Hi. We're looking to be able to rate phone calls using an SQL lookup, but we're not sure how we can deal with both finding the most specific match and with wildcards in the data itself. For example, a table might include something like: telephone_number first_minute_rate add_minute_rate 212 7 7 2128764132 0 0 213 7 7 5551212 50 0 So, based on the above, if someone called a phone number in area code 212 they would normally be charged 7 cents per minute. But if they call our customer service number (2128764132) they aren't charged anything, and if they call ...

  1. #1

    Default wildcards and less/more specific matches in data

    Hi. We're looking to be able to rate phone calls using an SQL lookup,
    but we're not sure how we can deal with both finding the most specific
    match and with wildcards in the data itself.

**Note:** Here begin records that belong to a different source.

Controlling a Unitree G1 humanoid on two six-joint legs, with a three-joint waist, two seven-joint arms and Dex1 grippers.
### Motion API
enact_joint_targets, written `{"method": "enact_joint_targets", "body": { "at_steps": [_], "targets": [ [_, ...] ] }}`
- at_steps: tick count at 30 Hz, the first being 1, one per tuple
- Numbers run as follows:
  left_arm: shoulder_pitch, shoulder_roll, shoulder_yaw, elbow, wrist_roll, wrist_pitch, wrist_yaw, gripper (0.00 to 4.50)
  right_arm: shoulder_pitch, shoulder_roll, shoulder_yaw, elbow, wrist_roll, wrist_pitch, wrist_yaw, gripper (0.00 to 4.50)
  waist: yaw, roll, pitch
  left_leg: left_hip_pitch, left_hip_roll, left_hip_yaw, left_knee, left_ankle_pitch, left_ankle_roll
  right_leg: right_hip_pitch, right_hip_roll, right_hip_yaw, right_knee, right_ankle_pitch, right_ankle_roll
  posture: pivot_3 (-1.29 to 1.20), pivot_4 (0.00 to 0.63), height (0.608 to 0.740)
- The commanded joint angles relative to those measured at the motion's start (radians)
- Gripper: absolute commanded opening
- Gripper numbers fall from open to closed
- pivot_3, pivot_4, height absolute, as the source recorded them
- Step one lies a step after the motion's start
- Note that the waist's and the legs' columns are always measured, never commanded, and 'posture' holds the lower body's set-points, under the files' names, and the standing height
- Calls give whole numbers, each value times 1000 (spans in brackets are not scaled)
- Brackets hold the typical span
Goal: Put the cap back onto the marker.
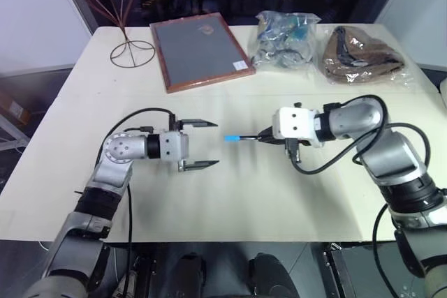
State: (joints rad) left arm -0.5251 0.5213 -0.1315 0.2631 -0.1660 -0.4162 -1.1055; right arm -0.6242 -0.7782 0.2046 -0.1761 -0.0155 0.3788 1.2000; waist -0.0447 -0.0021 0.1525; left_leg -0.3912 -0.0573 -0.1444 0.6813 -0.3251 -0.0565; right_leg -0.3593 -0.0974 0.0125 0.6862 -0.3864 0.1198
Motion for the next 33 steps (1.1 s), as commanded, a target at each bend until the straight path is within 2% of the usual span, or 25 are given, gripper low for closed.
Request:
{"method": "enact_joint_targets", "body": {
  "at_steps": [1, 5, 12, 20, 32, 33],
  "targets": [
    [22, -2, 78, -93, -70, 182, 108, 4479, 38, 12, -108, -68, 36, 149, -110, 0, 0, 0, 0, 0, 0, 0, 0, 0, 0, 0, 0, 0, 1, 0, 0, 0, 150, 740],
    [57, -22, 119, -200, -108, 406, 230, 4479, 78, 74, -216, -130, 33, 424, -302, 0, 1, 0, 0, 0, 0, 1, 0, 0, 0, 0, 0, 0, 4, 0, 0, 0, 150, 740],
    [134, -17, 133, -339, -137, 618, 305, 4479, 248, 98, -367, -253, 38, 680, -483, 0, 5, 0, 0, 0, -1, 2, 0, 0, 0, 1, 0, 1, 4, 0, 0, 0, 150, 740],
    [183, -50, 174, -445, -209, 838, 419, 4479, 393, 101, -524, -219, 28, 735, -643, 0, 4, 0, 0, 0, -1, 2, 0, 0, 0, 1, 0, 3, 2, 0, 0, 0, 150, 740],
    [188, -29, 149, -512, -237, 956, 410, 4479, 442, 118, -526, -175, 93, 693, -694, 0, 6, 0, 0, 0, 0, 5, 0, 0, 0, 2, 1, 3, 0, 0, 0, 0, 150, 740],
    [187, -26, 146, -515, -238, 963, 404, 4499, 444, 113, -523, -165, 94, 685, -694, 462, 6, 0, 0, 0, 0, 5, 0, 0, 0, 2, 0, 3, 0, 0, 0, 0, 150, 740]
  ]
}}
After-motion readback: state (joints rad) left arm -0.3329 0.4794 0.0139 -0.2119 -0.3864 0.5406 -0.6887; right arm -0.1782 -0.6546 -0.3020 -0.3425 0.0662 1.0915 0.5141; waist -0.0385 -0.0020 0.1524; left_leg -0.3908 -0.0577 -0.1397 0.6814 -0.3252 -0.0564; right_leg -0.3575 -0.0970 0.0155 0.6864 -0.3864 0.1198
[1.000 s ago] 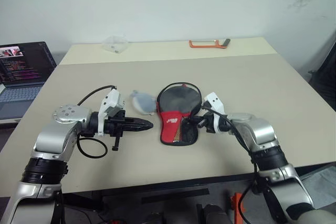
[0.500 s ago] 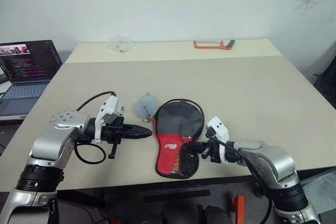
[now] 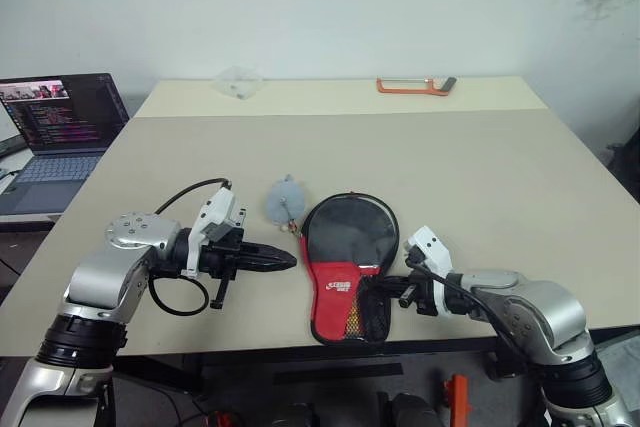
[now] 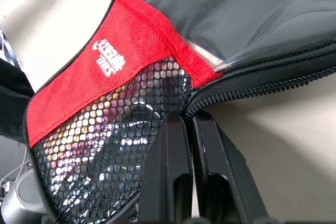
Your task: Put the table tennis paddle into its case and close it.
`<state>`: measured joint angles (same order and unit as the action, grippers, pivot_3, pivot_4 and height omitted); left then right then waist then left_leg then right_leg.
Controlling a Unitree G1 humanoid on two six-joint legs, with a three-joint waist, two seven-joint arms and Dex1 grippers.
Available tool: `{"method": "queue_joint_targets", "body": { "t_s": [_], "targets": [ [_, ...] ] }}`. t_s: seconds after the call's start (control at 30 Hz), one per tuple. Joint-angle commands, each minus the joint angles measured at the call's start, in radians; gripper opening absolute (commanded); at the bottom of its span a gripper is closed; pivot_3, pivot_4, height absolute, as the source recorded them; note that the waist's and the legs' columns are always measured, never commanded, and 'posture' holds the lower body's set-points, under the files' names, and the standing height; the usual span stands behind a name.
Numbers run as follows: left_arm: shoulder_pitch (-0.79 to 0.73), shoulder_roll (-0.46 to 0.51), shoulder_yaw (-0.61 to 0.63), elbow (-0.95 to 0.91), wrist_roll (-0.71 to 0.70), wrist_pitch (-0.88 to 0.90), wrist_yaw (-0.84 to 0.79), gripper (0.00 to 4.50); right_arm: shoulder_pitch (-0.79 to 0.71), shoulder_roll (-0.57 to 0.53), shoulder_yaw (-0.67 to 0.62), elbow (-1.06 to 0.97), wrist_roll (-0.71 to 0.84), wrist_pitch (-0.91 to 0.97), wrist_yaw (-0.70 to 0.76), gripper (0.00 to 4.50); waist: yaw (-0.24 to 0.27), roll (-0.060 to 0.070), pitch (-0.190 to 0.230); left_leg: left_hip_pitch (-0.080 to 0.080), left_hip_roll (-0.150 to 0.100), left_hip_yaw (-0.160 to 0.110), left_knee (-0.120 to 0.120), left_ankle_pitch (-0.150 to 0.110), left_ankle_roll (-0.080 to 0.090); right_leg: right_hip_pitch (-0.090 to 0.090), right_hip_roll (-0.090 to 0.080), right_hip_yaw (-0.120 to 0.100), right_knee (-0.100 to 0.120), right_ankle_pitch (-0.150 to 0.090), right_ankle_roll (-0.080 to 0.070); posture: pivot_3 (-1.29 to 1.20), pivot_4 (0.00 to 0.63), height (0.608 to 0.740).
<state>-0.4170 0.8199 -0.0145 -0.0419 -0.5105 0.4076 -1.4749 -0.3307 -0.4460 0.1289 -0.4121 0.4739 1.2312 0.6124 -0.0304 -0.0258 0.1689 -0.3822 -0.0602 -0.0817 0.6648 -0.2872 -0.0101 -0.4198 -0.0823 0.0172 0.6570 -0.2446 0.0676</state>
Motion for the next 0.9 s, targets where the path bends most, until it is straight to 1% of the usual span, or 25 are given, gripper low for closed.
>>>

    For example, a table might include something like:

    telephone_number first_minute_rate add_minute_rate
    212 7 7
    2128764132 0 0
    213 7 7
    5551212 50 0

    So, based on the above, if someone called a phone number in area code
    212 they would normally be charged 7 cents per minute. But if they
    call our customer service number (2128764132) they aren't charged
    anything, and if they call directory assistance in any area code
    (5551212), then they are only charged 50 cents for the call.

    Is there some way we could structure a query to return this kind of
    information, or will we have to do many many queries to rate each call?

    Any ideas would be welcomed.

    Thanks...
    Jim Guest

  2. #2

    Default Re: wildcards and less/more specific matches in data

    >Hi. We're looking to be able to rate phone calls using an SQL lookup, 

    A query like:

    ... where '9005551212' like telephone_number
    where telephone_number may contain % or _, could get you your
    possible matches. The next problem is to figure out which row to
    use when you get multiple matches. You might try "most specific
    digits matched". A cheap way (but requires manual maintenance) to
    do that would be to add a match_count column with the number of
    specific digits in the pattern. Use the row(s) with the highest
    match count. (ORDER BY match_count desc LIMIT 1, provided you can
    somehow get rid of all possibilities of multiple matches where the
    result isn't what the first row says).

    Now, what happens if you still get ties? And is giving the priority
    to the longest match what you want? The match_count could be used
    to tweak this in a limited way (say, make it 10*digits matched +
    fudge factor, to break ties between two equal-length matches.
    If all matches are with fixed digits at the same end, this problem
    won't happen.

    Beware of scammers who dial things like:

    190022222225551212
    with the idea of getting an expensive call for free by tacking 5551212
    on the end of it. Also deal with short sequences like 911 and 411.